Selasa, 04 Mei 2010

Into My Self

Di hamparan luas alam semesta, aku hanyalah sebutir debu di tengah gurun pasir. Di perjalanan panjang sang waktu, aku hanyalah setitik cahaya dalam kegelapan. Di antara jutaan tahun yang berlalu, dan tahun-tahun yang akan datang, kehadiranku hanyalah episode kecil dalam perjalanan panjang kehidupan. Aku datang, melangkah, hidup—kemudian pergi kembali. Ada dan tiada hanyalah soal waktu. Keberadaanku di sini pun hanya soal waktu. Ada waktu saat aku datang, ada waktu saat aku meninggalkan.

Ketika akhirnya kematian menjemputku—sekarang ataupun kelak—aku membayangkan kehidupan akan terus melanjutkan perjalanan, bumi akan terus berputar pada porosnya, rotasi takdir akan tetap bergerak seperti biasa. Aku hanyalah butir kecil pasir kehidupan—ada dan tiadaku tak menghentikan perjalanan waktu, karena aku hanyalah titik kecil di antara garis panjang tanpa batas. Kehadiranku di sini hanya sesaat—mungkin akan diingat, dicatat atau dikenang, namun mungkin akan dilupakan dan ditinggalkan.

Menjalani hidup adalah berlari melintasi alur waktu—kehidupan adalah saat kita bergerak menuju garis akhir, kemudian menyadari garis itulah batas kita bergerak dan berlari. Usia kita akan selesai di situ—dan tak ada yang bisa menundanya, begitu pun aku. Hari, minggu, dan bulan-bulan yang kita lewati adalah bel yang setiap hari berbunyi, mengingatkan garis akhir hidup akan segera sampai, sementara ulang tahun adalah lonceng yang berdentang dengan keras, meneriakkan akhir akan segera tiba.

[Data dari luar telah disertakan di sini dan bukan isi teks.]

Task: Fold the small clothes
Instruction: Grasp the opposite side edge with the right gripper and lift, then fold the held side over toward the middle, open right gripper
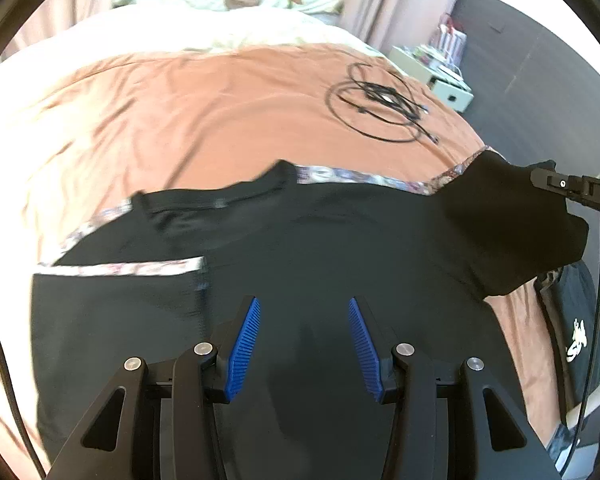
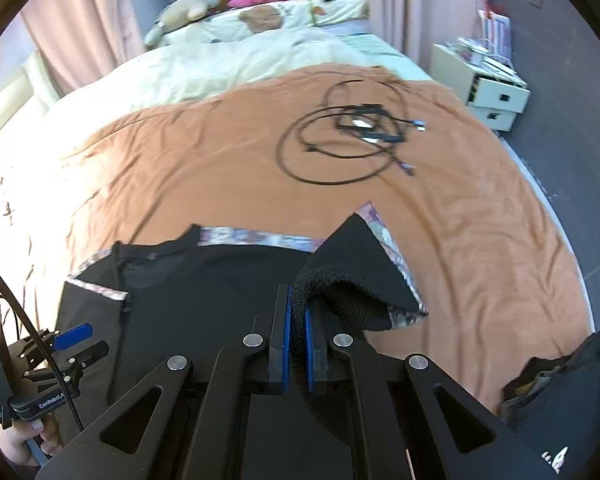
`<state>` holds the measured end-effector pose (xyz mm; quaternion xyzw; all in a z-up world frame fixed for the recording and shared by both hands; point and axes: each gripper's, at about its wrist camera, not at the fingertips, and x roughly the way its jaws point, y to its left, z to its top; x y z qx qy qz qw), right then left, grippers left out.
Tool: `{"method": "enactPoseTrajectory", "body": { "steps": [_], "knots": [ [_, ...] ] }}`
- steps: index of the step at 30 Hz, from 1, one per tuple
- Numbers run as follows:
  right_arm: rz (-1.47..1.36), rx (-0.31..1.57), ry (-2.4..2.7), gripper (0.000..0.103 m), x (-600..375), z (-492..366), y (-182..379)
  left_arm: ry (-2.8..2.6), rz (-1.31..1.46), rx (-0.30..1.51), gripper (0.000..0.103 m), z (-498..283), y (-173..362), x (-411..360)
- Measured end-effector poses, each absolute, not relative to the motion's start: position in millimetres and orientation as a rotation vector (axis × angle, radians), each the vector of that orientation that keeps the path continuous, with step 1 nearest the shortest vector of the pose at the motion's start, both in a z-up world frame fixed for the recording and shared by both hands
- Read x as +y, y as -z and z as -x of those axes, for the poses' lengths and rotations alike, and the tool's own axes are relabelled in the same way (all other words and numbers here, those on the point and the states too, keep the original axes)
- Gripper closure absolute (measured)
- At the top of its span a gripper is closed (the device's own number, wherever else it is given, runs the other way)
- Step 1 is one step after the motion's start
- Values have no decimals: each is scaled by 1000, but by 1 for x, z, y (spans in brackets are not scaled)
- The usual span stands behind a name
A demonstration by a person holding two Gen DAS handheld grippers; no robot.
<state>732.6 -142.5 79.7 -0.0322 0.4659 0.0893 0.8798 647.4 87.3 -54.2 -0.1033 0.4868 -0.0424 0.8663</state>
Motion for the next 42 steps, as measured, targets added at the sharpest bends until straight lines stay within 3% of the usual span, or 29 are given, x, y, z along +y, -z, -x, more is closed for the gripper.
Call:
{"method": "enactPoseTrajectory", "body": {
  "steps": [12, 14, 15, 16, 30, 37, 42],
  "knots": [
    [92, 1070, -321, 97, -48, -733, -35, -3, 264, 1013, 54, -605, 53, 171],
    [54, 1086, -373, 74, -42, -737, -26, -16, 265, 1020, 54, -601, 57, 180],
    [45, 1076, -385, 44, -42, -737, -25, -21, 266, 1025, 54, -600, 59, 184],
    [41, 1060, -383, 34, -45, -738, -26, -23, 266, 1027, 54, -598, 60, 186],
    [54, 1051, -275, 34, -144, -745, 18, 25, 256, 1080, 54, -629, 99, 149],
    [64, 1089, -197, 62, -170, -745, 54, 60, 221, 1118, 54, -645, 126, 109],
    [93, 1149, -126, 66, -182, -747, 81, 86, 200, 1147, 54, -652, 140, 82]
  ]
}}
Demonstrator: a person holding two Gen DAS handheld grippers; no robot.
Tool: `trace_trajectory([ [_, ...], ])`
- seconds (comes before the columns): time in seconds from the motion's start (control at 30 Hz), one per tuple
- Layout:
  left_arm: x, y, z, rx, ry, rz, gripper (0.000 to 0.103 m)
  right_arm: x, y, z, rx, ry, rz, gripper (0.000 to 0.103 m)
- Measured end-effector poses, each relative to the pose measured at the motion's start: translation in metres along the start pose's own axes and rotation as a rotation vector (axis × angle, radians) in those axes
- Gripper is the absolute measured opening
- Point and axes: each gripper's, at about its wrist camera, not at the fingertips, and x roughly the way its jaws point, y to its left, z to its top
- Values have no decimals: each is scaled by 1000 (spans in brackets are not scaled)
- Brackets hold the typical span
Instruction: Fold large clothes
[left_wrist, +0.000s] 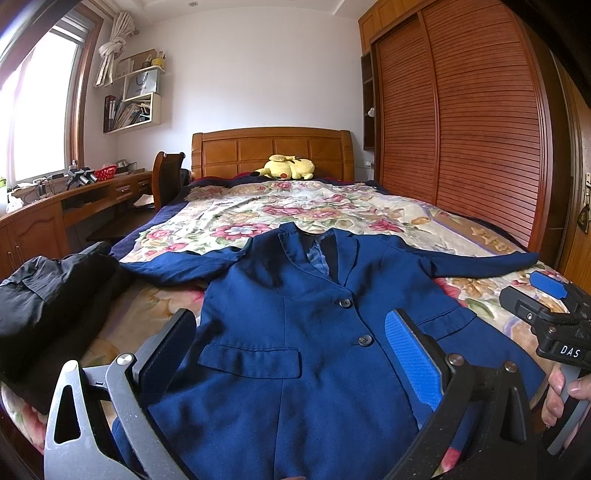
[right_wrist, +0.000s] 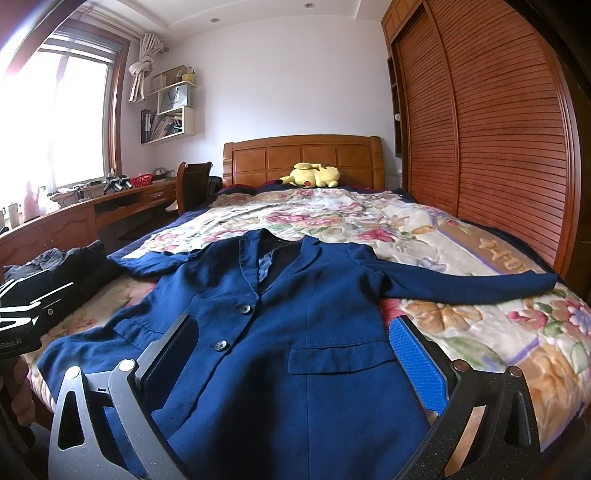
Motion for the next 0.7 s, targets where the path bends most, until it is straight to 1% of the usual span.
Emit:
trace_trajectory([
  [0.7,-1,2,0,1,0,0,102,-1,0,-1,3,5,1,103],
])
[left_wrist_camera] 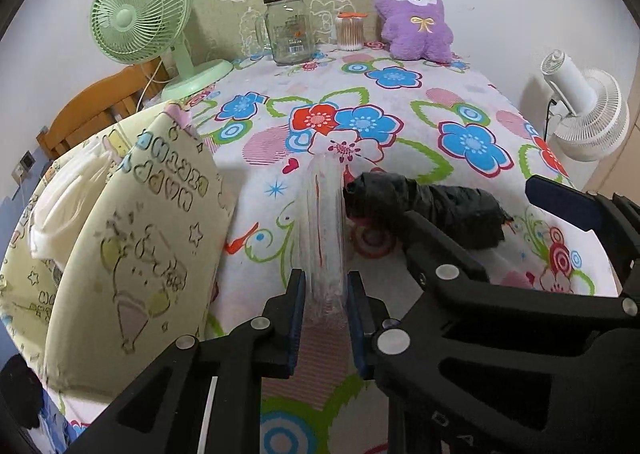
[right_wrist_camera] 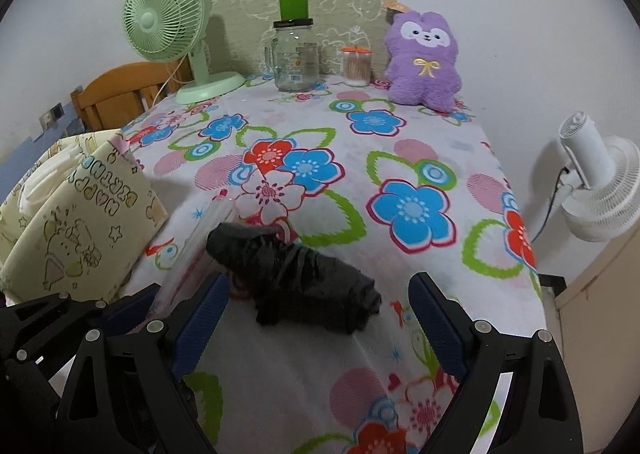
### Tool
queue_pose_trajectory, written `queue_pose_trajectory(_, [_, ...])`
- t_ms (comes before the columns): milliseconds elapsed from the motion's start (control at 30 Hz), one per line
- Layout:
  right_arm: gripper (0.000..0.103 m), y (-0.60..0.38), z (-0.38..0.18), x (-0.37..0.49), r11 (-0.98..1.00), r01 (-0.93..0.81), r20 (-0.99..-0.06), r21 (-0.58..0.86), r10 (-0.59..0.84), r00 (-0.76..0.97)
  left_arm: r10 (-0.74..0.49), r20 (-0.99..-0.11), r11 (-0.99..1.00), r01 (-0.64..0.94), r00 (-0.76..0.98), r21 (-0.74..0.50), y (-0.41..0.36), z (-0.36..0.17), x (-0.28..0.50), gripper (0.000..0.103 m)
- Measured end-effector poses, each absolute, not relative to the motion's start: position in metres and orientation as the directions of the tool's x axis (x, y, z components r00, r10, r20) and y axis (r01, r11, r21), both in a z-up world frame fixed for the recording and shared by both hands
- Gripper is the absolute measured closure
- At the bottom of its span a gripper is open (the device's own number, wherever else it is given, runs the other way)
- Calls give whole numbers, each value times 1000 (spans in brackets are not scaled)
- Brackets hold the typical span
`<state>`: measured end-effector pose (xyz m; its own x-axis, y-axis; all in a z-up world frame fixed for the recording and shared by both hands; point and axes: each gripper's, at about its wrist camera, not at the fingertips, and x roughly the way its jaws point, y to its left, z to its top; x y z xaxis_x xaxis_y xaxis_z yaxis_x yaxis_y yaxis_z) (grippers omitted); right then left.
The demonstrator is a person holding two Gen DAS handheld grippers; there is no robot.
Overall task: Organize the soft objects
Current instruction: 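Grasp the clear straw bag with left tool while right tool grasps the black bundle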
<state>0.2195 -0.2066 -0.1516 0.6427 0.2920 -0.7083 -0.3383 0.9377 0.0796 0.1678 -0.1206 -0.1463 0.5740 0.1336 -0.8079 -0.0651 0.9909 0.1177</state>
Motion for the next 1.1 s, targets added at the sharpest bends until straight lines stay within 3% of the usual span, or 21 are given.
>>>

Hari ini aku menyadari tak bisa mengubah apa pun yang telah lalu. Aku tak bisa mengubah waktu kelahiranku, tak bisa mengubah kehidupan dan masa lalu. Namun aku pun menyadari selalu memiliki kemampuan untuk mengubah langkahku selanjutnya, aku bisa mengubah hidupku sekarang, aku bisa mengubah apa pun yang bisa kuubah. Jika awal keberadaanku tak bisa kuubah, aku punya kesempatan untuk mengubah akhir kehidupanku. Dan jika memang aku hanya sebutir pasir di lautan waktu, aku bisa mengubah pasir menjadi mutiara. Jika memang aku hanya setitik cahaya dalam kegelapan, aku bisa menjadikannya cahaya yang akan tetap menyala meski jasadku tak lagi ada.

Manusia tidak kalah oleh kematian—karena maut bukan datang untuk dikalahkan. Aku tak ingin merasa kalah di hadapan kematian, karena aku selalu memiliki kesempatan untuk menjadikan hidupku bermakna sebelum kematian tiba. In the long run, we are all dead. But I will always run, till the final line I can reach. Happy birthday to my self.

Semoga aku memiliki takdir usia yang panjang. Namun, yang lebih penting dari itu, semoga aku bisa menjadikan hidupku sebagai kesempatan untuk belajar. Agar usia yang kumiliki dapat menjadi jejak yang dapat kutinggalkan di hamparan pasir kehidupan.

Dan kepadamu, Tuhan—karena aku yakin Kau benar-benar ada—terima kasih atas kesempatan hidup yang telah Kau-berikan kepadaku. Terima kasih atas izin yang telah Kau-berikan untukku lahir dan hidup hingga hari ini, hingga ke nanti. Semoga aku tak mengecewakan-Mu. Kalau pun aku sedikit nakal, sungguh, aku akan terus belajar—sehingga aku dapat menjadi lebih baik, setidaknya lebih baik dibanding hari yang kemarin.

Syalala... Aku merayakan hidup!

Syalala... Aku berharap lilinku tak pernah redup!